3. The method as recited in claim 2, wherein said contaminated water is from a cooling water conditioning system, further comprising the steps: providing a cooling tower with a top out of which evaporated and contaminated hot water emanates; passing the contaminated hot water through a heat exchanger thereby reducing the heat in the water; pumping the water from the heat exchanger into a reservoir for recycling; pumping contaminated water from the reservoir through said particulate filter; pumping the contaminated water from the particulate filter through said contact chamber; pumping the water from the contact chamber back to the reservoir.

4. The method as recited in claim 3, further comprising the steps: intercepting a portion of the water being pumped from the heat exchanger to the reservoir by a recirculating valve; passing said intercepted portion of water through said particulate filter; passing the water from the particulate filter through said contact chamber; passing the water from the contact chamber to the reservoir.

5. The method as recited in claim 2, wherein said contaminated water is from a swimming pool, further comprising the steps: drawing water from the pool by means of a pump; pumping said drawn water through said particulate filter; pumping the water from the particulate filter through said contact chamber; pumping the water from the contact chamber back to the pool.

6. The method as recited in claim 2, wherein said contaminated water is from a spa, further comprising the steps: drawing water from the spa by means of a pump; pumping said drawn water through said particulate filter; pumping the water from the particulate filter through said contact chamber; pumping the water from the contact chamber back to the spa.

7. A biological and algae control device for treating contaminated water, comprising: a particulate filter; and a contact chamber containing a copper wool filter medium and brass wool filter medium.

8. A biological and algae control device as recited in claim 7, wherein said contact chamber is comprised of: a bag housing having a top, a bottom, a side wall, an inlet near to the housing top for inputting water to be treated, and an outlet at the housing bottom for outputting treated water, said top, bottom and side wall defining an interior; and a liner within the housing interior, said liner having sides adjacent to the housing sides, an open top adjacent to the housing top, and a porous bottom adjacent to the housing bottom, said liner sides being made of a nonporous, flexible material, said liner sides defining an interior, said interior containing two porous, containment bags, one bag being packed with copper wool and the other bag being packed with brass wool, each containment bag having a porosity in the range of 200-400 microns, one of said bags being positioned nearest the housing inlet, said bag being packed with copper wool, the other bag being packed with brass wool.

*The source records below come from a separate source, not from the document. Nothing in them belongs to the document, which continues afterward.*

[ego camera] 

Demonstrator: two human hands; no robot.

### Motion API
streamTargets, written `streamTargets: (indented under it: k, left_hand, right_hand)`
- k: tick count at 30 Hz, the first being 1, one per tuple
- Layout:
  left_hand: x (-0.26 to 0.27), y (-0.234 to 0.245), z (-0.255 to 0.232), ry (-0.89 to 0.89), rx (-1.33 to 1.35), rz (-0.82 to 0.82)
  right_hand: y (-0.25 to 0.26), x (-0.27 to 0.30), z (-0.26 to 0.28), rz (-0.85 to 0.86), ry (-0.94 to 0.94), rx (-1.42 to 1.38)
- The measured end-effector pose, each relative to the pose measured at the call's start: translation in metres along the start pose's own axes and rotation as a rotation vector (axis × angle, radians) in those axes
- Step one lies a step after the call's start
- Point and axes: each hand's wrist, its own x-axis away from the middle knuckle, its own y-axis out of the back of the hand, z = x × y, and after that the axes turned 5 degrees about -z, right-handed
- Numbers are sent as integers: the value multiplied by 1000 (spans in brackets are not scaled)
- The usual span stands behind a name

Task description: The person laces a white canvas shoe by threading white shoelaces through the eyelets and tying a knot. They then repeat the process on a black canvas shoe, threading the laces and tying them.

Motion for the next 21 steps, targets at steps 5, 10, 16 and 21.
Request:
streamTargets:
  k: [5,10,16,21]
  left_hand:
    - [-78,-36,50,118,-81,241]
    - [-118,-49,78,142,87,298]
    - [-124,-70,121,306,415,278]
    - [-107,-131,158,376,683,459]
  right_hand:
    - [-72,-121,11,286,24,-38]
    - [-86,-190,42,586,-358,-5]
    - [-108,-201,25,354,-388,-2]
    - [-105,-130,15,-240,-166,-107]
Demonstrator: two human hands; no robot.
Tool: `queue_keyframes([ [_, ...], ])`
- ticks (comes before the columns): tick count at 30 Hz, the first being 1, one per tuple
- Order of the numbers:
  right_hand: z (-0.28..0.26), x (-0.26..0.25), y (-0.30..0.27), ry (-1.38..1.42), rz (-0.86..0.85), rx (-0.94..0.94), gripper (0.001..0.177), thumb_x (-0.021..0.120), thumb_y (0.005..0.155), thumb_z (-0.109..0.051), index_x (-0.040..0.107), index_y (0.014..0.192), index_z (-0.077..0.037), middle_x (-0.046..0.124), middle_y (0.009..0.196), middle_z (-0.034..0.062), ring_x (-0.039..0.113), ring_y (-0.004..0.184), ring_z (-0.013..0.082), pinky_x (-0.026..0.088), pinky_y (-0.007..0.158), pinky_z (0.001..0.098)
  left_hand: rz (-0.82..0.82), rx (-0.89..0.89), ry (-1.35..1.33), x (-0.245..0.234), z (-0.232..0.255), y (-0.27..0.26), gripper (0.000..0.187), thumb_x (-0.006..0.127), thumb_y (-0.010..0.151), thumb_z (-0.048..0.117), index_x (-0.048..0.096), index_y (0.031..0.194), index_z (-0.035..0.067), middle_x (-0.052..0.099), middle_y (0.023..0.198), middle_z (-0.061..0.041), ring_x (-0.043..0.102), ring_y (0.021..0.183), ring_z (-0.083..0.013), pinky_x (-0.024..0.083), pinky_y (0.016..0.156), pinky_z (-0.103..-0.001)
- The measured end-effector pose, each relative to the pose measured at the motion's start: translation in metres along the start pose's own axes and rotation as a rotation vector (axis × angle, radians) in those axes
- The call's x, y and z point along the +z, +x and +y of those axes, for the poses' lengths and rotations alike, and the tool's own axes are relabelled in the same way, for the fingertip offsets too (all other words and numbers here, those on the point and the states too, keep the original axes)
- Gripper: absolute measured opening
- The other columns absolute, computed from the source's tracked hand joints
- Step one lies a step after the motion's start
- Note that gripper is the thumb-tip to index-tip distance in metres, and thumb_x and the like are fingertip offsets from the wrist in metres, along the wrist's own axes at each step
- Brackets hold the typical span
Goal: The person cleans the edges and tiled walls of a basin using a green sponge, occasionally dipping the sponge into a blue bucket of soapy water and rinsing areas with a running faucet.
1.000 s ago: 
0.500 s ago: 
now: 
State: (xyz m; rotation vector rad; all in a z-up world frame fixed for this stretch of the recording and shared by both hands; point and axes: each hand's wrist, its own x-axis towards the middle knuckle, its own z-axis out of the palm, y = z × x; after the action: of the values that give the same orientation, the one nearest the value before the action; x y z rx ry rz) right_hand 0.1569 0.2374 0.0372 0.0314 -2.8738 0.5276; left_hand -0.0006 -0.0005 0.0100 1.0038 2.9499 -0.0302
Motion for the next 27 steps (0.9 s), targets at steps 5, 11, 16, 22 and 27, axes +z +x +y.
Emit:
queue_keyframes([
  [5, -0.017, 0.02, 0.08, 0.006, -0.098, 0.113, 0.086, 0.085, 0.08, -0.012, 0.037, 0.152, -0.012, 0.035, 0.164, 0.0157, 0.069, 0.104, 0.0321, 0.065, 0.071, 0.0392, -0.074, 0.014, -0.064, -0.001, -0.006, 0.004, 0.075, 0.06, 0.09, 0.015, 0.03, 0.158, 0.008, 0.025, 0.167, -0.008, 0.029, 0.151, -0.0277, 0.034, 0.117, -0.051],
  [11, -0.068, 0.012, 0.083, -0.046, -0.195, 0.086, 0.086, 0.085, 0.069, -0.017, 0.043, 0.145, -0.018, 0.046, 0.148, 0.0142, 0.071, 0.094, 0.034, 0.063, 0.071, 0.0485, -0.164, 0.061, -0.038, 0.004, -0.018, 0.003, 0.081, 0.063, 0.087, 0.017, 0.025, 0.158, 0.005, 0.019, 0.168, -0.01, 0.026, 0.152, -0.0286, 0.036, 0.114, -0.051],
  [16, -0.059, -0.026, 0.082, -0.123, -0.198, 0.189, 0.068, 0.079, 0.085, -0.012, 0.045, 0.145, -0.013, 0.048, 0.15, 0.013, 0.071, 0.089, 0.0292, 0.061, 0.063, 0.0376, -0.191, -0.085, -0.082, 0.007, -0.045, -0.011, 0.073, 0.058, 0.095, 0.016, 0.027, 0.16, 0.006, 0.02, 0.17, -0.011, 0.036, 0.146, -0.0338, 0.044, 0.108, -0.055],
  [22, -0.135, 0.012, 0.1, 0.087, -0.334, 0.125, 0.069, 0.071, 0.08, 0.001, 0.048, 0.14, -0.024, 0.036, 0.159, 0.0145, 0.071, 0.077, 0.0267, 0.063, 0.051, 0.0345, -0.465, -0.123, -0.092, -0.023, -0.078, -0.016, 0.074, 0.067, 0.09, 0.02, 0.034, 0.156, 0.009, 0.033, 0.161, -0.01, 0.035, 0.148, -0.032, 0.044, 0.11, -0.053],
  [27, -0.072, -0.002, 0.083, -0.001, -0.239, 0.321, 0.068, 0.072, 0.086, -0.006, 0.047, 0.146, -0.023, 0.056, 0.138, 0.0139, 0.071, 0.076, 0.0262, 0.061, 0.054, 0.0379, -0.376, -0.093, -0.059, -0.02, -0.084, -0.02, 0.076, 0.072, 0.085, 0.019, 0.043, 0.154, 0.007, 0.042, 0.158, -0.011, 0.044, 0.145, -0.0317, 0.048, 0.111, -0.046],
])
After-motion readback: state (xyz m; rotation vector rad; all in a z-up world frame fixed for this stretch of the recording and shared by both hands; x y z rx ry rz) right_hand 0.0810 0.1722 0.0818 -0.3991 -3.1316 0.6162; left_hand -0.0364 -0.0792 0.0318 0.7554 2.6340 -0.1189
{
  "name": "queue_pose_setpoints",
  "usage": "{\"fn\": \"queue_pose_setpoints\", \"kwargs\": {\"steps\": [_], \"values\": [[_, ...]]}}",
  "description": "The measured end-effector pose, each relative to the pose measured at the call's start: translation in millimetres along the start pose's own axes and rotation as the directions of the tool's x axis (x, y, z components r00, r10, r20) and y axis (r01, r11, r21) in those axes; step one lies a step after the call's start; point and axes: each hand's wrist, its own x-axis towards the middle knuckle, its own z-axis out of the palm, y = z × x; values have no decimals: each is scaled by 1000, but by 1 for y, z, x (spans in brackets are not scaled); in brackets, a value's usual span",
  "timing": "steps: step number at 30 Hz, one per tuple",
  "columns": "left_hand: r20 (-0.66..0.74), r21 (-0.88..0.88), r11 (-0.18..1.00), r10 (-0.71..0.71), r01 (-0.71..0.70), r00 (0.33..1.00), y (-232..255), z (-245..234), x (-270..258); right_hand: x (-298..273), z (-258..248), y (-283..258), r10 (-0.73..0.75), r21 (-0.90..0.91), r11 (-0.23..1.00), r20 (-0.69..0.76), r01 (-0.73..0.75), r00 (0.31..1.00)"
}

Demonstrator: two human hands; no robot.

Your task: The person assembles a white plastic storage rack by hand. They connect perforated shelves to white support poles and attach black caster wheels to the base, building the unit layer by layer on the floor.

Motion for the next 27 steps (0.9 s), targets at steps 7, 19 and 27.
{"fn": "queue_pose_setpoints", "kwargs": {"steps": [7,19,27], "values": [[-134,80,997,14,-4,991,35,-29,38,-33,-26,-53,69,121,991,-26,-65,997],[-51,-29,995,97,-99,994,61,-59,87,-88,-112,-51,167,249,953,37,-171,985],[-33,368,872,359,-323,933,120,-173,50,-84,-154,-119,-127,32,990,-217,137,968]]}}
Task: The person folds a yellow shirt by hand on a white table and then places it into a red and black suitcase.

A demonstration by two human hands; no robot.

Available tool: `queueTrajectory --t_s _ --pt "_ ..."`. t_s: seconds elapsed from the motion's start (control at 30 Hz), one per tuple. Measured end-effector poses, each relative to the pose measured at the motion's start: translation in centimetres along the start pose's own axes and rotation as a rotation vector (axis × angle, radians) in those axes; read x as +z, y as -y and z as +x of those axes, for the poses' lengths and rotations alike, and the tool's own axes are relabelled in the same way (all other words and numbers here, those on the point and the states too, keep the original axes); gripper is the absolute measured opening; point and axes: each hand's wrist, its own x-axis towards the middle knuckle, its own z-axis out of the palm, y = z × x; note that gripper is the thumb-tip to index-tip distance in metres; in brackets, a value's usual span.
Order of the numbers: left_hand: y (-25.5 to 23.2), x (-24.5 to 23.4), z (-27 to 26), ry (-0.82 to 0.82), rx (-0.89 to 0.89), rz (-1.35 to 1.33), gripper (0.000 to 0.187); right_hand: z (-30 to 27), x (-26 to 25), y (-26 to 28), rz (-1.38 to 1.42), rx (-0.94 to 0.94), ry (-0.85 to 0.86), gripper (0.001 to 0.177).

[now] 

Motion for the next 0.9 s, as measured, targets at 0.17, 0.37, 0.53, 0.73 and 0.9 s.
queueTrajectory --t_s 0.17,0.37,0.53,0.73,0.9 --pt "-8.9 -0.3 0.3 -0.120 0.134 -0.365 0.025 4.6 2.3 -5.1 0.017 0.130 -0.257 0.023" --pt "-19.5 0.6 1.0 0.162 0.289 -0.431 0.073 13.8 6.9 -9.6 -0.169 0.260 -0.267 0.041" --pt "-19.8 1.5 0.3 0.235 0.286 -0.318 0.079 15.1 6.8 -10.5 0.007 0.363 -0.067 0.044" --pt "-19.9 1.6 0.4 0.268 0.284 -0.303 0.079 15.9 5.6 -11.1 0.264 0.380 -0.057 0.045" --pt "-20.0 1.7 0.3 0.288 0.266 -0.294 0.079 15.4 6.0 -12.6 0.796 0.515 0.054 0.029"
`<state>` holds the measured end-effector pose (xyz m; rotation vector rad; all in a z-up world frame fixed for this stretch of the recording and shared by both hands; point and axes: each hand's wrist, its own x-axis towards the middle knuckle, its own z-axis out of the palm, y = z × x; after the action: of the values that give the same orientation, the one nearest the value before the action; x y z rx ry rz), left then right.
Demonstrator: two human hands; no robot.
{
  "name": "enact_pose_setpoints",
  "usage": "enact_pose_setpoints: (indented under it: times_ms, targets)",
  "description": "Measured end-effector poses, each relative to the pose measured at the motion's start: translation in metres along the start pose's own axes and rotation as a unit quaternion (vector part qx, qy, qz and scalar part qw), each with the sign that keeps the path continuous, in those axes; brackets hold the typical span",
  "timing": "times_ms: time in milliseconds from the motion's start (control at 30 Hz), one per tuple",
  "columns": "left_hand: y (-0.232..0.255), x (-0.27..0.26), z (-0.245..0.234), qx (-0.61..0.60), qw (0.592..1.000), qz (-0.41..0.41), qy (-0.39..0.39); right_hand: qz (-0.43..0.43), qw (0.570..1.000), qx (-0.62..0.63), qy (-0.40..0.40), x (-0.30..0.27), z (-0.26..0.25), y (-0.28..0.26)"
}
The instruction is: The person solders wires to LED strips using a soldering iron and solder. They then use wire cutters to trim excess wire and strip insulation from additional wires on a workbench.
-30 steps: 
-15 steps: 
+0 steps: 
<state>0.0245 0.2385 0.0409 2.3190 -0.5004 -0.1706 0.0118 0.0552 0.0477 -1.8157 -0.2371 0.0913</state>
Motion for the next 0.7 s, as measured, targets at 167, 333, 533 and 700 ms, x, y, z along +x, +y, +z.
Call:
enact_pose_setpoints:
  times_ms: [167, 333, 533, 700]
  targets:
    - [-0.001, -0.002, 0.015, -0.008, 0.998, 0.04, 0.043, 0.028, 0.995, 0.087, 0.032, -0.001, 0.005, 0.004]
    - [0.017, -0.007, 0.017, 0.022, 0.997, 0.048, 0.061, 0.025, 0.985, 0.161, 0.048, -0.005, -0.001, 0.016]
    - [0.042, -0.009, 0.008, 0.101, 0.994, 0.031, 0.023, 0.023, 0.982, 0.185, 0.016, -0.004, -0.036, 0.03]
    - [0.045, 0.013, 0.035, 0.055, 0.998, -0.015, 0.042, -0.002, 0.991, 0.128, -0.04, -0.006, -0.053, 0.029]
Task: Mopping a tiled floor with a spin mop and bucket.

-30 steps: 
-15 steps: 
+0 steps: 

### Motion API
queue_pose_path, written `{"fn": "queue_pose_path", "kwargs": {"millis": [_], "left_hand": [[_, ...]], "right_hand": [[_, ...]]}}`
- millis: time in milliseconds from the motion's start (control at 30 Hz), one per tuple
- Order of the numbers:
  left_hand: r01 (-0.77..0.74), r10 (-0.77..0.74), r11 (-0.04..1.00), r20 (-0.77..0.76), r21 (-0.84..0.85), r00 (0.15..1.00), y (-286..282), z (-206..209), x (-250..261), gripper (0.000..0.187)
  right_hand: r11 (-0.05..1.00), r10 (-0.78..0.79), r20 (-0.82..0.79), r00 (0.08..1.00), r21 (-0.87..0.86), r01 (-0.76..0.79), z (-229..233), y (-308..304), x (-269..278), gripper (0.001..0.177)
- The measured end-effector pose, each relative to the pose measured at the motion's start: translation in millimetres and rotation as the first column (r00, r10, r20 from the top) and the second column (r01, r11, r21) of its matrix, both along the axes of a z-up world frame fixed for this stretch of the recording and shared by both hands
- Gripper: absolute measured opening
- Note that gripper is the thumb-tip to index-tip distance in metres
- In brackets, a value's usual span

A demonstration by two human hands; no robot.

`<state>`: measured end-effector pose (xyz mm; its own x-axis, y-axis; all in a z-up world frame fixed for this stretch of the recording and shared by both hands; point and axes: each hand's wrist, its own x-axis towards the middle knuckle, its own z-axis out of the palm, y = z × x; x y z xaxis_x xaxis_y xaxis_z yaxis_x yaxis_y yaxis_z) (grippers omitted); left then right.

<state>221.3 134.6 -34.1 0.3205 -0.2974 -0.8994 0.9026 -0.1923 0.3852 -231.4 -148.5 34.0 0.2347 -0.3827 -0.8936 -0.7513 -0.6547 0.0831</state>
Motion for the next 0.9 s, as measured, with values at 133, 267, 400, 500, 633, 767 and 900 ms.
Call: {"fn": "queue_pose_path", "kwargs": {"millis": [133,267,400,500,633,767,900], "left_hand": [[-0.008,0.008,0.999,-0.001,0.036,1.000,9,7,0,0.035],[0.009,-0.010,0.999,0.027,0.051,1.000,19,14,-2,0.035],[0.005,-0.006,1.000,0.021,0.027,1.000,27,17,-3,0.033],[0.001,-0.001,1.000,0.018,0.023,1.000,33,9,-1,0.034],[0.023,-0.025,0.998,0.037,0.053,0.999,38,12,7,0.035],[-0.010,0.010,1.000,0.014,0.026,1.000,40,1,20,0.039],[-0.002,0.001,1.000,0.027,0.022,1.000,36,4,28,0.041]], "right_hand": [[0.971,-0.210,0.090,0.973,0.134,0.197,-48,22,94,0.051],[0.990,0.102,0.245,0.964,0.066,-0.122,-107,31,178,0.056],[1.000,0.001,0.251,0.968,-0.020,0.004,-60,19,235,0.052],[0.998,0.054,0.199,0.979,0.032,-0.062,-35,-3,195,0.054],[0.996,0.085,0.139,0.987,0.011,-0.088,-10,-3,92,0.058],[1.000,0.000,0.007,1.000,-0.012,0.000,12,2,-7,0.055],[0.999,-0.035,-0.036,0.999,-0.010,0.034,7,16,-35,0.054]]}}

9. A biological and algae control device as recited in claim 8, further comprising: a 45° fitting attached to the housing inlet within the housing interior whereby inputted water flows tangentially to the housing side wall.

10. A biological and algae control device as recited in claim 7, wherein said contact chamber is comprised of: a solid wall, cylindrical vessel having a top, bottom, side wall, interior, an inlet near to the vessel top, and an outlet at the vessel bottom; two porous filter bags within the vessel interior, one said bag being positioned vertically over the other, said top filter bag being packed with copper wool and said bottom filter bag being packed with brass wool; and a porous support plate within the vessel interior, near to the vessel bottom and above the outlet.

11. A biological and algae control device as recited in claim 10, further comprising: a 45° fitting attached to the housing inlet within the housing interior whereby inputted water flows tangentially to the housing side wall.

12. A biological and algae control device as recited in claim 7, wherein: the contact chamber has a bottom from which cylindrical side walls extend vertically upward, and a top connected to said cylindrical side walls, said top, bottom and side walls defining a contact chamber interior, said contact chamber being generally cylindrical in shape, said contact chamber having a longitudinal axis generally perpendicular to said bottom, wherein said contaminated water enters said contact chamber through said bottom and exits said contact chamber through said top, said contact chamber having a retaining screen attached thereto near to said bottom, said contact chamber interior being packed with brass wool and copper wool, said brass wool being positioned near to said contact chamber top and said copper wool being positioned near to said contact chamber bottom, said contact chamber interior having a porous disk positioned in a plane transverse to the central, longitudinal, vertical axis of the contact chamber at an approximate midpoint within said interior between said copper wool and said brass wool.

Description:

BACKGROUND OF THE INVENTION

[0001] This invention relates to fluid treatment, and in particular to a control system for treating biological and algae contaminants normally found in industrial, commercial and recreation water.

[0002] United States industries use substantial amounts of water for its various processes. Approximately 70% of the water used goes into cooling systems. As the United States economy continues to expand water use will also expand. Because of water resource constraints, industry's use of recirculated water will expand at an ever greater rate.

[0003] Recycled water generally has impurities and bacteria build up. In open cooling towers, the addition of bacteria and particulate matter is unavoidable due to the cooling tower being exposed to the open atmosphere. Non-treatment of recycled water leads to malfunctioning of the water system, costing industry billions of dollars annually in lost production, wasted energy and premature replacement of equipment, as well as creating a regional hazardous environment about the cooling towers.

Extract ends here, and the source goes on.